• [Task description] Of all the lines in the entries, how many carry the word "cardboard"? The reply is that number and no more.

• [Records]

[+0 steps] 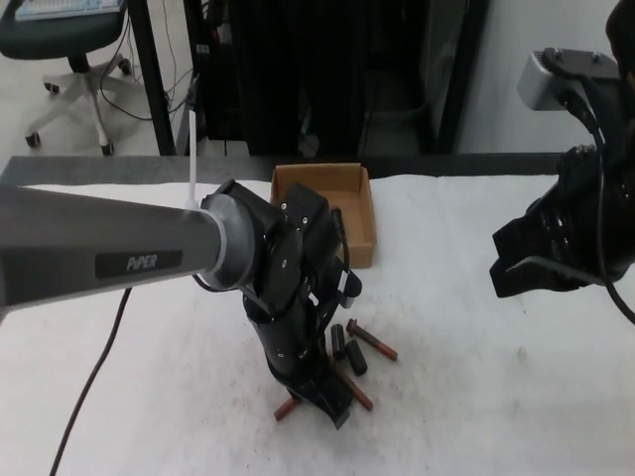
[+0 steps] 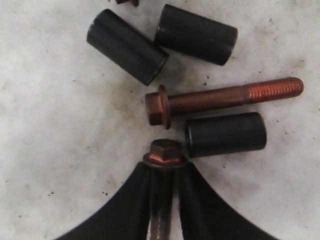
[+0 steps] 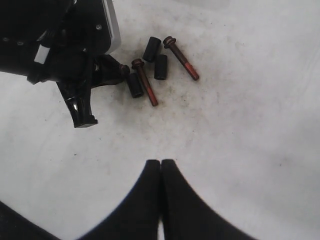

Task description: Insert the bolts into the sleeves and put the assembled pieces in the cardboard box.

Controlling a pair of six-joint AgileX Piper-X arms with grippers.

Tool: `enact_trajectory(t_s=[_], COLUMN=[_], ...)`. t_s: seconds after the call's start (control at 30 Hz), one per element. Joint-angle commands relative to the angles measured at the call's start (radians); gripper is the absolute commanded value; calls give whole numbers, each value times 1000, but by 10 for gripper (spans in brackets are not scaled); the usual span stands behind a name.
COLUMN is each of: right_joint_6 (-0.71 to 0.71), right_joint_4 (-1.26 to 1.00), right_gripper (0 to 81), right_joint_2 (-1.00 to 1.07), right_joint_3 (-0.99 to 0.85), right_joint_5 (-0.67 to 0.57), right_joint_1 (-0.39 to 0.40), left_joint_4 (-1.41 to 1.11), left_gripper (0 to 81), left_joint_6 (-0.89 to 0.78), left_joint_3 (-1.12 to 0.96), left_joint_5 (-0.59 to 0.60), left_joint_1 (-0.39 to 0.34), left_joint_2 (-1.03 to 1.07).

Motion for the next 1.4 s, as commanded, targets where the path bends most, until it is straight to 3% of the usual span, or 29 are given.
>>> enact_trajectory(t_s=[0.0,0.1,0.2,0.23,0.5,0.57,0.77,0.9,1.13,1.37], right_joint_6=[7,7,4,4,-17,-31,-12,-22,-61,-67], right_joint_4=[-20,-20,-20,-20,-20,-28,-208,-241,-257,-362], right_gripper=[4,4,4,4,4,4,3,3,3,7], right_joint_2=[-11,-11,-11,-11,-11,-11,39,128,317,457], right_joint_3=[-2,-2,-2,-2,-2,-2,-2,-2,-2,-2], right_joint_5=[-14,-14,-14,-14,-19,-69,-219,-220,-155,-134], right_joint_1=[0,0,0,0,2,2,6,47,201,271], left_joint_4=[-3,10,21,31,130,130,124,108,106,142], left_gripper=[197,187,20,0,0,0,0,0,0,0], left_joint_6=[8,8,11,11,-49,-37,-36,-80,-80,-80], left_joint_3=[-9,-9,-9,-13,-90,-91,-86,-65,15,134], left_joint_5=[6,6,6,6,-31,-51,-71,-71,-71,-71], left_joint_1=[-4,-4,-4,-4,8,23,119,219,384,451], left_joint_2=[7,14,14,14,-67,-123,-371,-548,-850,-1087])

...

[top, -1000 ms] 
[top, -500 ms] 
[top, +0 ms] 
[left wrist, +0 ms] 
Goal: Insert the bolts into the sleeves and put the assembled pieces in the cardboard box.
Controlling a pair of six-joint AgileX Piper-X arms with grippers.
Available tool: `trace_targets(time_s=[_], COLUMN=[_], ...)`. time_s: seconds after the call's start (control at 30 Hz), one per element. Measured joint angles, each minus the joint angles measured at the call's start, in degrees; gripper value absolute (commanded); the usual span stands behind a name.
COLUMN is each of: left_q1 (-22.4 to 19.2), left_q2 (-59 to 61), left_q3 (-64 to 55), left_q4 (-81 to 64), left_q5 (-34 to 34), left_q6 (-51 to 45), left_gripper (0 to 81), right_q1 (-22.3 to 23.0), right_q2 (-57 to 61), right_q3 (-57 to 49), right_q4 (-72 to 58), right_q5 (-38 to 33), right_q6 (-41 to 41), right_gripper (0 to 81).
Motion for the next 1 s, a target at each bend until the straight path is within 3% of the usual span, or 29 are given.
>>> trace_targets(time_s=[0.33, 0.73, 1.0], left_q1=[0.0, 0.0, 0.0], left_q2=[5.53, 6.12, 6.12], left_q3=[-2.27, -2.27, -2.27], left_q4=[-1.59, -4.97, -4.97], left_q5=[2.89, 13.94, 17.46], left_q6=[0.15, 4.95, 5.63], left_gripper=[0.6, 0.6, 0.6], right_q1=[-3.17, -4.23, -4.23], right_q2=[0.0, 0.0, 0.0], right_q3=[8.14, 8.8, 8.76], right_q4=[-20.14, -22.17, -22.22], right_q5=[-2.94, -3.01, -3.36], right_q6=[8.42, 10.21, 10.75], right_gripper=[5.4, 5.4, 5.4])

• [Result] 2